Diabetes and primary care journal. Loop | Anita Pálinkás
DOI: Observational studies have shown that both phylloquinone and menaquinone intake might reduce cardiovascular disease CVD risk.
However, the effect of vitamin K on vascular calcification is unknown. Objectives: The aim of this study was to assess if menaquinone supplementation, compared to placebo, decreases vascular calcification in people with type 2 diabetes and known CVD. Femoral diabetes and primary care journal calcification at baseline and 6 mo was measured with 18sodium fluoride positron emission tomography 18F-NaF PET scans as target-to-background ratios TBRsa promising technique to detect active calcification.
Calcification mass on conventional computed tomography CT scan was measured as secondary outcome. Dephosphorylated-uncarboxylated matrix Gla protein dp-ucMGP concentrations were measured to assess compliance.
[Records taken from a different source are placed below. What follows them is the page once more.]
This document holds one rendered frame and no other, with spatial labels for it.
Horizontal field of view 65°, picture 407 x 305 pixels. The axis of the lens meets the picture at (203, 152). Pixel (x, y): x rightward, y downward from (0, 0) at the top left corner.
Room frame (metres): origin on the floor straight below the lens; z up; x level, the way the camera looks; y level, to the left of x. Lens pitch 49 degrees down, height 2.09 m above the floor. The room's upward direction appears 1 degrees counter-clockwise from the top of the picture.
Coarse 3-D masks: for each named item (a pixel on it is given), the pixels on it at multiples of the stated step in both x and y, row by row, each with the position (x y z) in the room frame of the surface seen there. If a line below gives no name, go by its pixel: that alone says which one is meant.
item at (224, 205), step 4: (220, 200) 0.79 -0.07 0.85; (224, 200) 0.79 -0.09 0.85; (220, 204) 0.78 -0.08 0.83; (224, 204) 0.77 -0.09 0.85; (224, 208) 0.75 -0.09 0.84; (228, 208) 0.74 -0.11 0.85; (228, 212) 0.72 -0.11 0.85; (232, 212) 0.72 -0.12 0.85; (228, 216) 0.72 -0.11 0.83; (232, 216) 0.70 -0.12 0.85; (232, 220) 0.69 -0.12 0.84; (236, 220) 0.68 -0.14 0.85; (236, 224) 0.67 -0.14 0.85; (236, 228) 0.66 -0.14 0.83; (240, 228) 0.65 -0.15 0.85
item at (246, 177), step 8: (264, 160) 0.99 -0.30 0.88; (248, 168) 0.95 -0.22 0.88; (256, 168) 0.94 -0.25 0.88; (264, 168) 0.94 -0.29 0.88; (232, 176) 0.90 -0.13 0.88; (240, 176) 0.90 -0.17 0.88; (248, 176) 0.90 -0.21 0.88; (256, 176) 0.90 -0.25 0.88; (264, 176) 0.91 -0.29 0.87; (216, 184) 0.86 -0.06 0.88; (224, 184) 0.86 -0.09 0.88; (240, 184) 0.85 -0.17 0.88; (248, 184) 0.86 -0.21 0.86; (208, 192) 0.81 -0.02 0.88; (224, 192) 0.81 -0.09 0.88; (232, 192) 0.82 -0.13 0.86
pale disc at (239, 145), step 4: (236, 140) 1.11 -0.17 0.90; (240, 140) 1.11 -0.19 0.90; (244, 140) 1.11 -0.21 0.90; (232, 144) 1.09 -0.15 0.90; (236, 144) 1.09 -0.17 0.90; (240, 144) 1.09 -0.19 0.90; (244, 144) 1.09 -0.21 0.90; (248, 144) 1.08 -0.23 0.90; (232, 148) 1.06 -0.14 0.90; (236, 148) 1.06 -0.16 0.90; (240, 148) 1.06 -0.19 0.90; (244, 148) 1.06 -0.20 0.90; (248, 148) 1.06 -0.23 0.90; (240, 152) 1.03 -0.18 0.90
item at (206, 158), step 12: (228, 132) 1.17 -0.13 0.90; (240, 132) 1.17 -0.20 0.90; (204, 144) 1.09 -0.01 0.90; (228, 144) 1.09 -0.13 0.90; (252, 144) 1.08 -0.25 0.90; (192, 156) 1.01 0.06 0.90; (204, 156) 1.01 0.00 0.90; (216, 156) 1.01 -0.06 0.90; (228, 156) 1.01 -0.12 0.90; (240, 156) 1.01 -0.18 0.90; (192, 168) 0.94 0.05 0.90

Linear regression analyses were performed with either TBR or CT calcification at follow-up as the dependent variable, and treatment and baseline TBR or CT calcification as independent variables.
Results: We randomly assigned 35 patients to the MK-7 group 33 completed follow-up and 33 to the placebo group 27 completed follow-up. Log-transformed CT calcification mass did not increase in the intervention group compared with placebo 0.
MK-7 supplementation significantly reduced dp-ucMGP compared with placebo No adverse events were reported. This trial was registered at clinicaltrials.